For the entries below, count the lines that contain the word "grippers" and reply with that number only.

━━━

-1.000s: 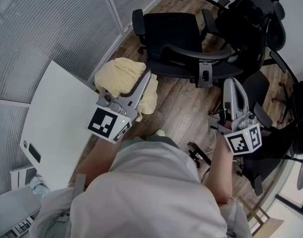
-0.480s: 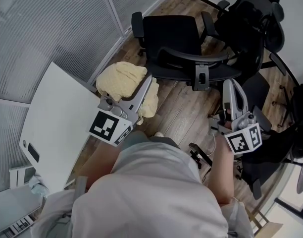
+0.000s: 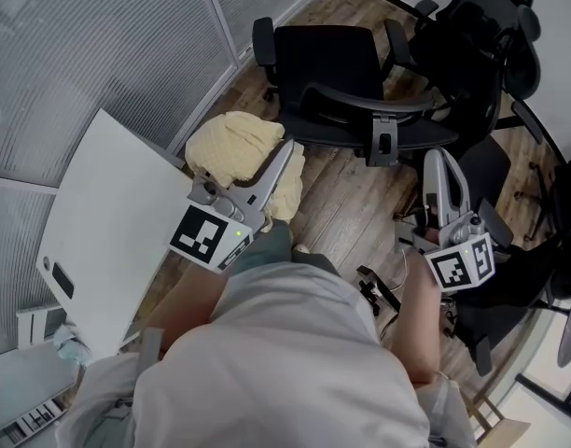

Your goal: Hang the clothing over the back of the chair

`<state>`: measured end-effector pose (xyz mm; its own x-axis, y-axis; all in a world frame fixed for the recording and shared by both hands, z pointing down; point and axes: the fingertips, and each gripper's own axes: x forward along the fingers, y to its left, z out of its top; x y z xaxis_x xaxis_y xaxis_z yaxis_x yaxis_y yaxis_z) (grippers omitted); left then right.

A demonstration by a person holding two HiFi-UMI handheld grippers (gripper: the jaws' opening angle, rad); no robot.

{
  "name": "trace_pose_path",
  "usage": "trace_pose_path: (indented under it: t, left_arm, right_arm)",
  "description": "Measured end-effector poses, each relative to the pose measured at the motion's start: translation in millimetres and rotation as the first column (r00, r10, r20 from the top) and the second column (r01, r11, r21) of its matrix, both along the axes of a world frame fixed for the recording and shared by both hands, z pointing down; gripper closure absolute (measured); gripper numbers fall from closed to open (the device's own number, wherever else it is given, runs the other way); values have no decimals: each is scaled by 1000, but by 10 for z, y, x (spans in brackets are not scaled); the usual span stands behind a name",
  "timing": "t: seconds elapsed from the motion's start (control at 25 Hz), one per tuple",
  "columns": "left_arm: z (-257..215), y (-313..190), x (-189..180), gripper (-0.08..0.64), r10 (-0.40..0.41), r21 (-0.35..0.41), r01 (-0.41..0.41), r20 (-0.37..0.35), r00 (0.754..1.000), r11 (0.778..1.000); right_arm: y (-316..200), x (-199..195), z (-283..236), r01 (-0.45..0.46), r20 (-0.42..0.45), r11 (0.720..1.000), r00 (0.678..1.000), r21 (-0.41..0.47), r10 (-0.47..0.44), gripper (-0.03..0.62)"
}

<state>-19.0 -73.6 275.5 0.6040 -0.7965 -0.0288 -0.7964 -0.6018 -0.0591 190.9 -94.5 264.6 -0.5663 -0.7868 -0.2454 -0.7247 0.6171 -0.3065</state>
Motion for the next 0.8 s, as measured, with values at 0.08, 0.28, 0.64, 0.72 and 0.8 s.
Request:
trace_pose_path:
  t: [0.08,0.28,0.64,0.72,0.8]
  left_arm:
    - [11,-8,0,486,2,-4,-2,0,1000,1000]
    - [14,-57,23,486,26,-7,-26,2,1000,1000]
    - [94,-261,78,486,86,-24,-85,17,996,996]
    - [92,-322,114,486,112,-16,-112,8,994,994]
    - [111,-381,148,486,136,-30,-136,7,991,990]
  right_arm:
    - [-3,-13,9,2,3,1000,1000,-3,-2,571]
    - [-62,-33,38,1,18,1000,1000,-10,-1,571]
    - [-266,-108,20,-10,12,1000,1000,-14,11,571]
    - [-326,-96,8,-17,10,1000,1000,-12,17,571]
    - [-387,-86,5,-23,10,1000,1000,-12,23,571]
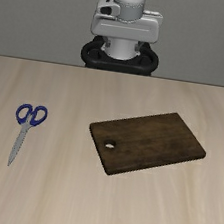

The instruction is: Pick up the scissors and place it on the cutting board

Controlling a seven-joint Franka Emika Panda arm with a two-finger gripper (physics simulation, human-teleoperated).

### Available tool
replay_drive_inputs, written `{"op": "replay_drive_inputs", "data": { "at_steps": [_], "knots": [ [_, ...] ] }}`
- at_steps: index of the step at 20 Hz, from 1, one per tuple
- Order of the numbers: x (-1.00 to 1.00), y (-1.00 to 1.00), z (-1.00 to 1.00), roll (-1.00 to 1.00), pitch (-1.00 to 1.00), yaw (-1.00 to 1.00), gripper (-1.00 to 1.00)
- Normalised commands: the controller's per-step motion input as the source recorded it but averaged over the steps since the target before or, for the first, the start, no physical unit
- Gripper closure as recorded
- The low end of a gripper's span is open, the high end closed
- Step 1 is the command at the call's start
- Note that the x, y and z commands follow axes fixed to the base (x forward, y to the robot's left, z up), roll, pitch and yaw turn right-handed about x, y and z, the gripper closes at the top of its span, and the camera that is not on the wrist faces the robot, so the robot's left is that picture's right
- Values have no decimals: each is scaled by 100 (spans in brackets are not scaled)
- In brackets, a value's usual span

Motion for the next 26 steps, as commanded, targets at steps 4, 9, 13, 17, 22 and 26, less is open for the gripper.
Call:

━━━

ANSWER FOR THE TASK -
2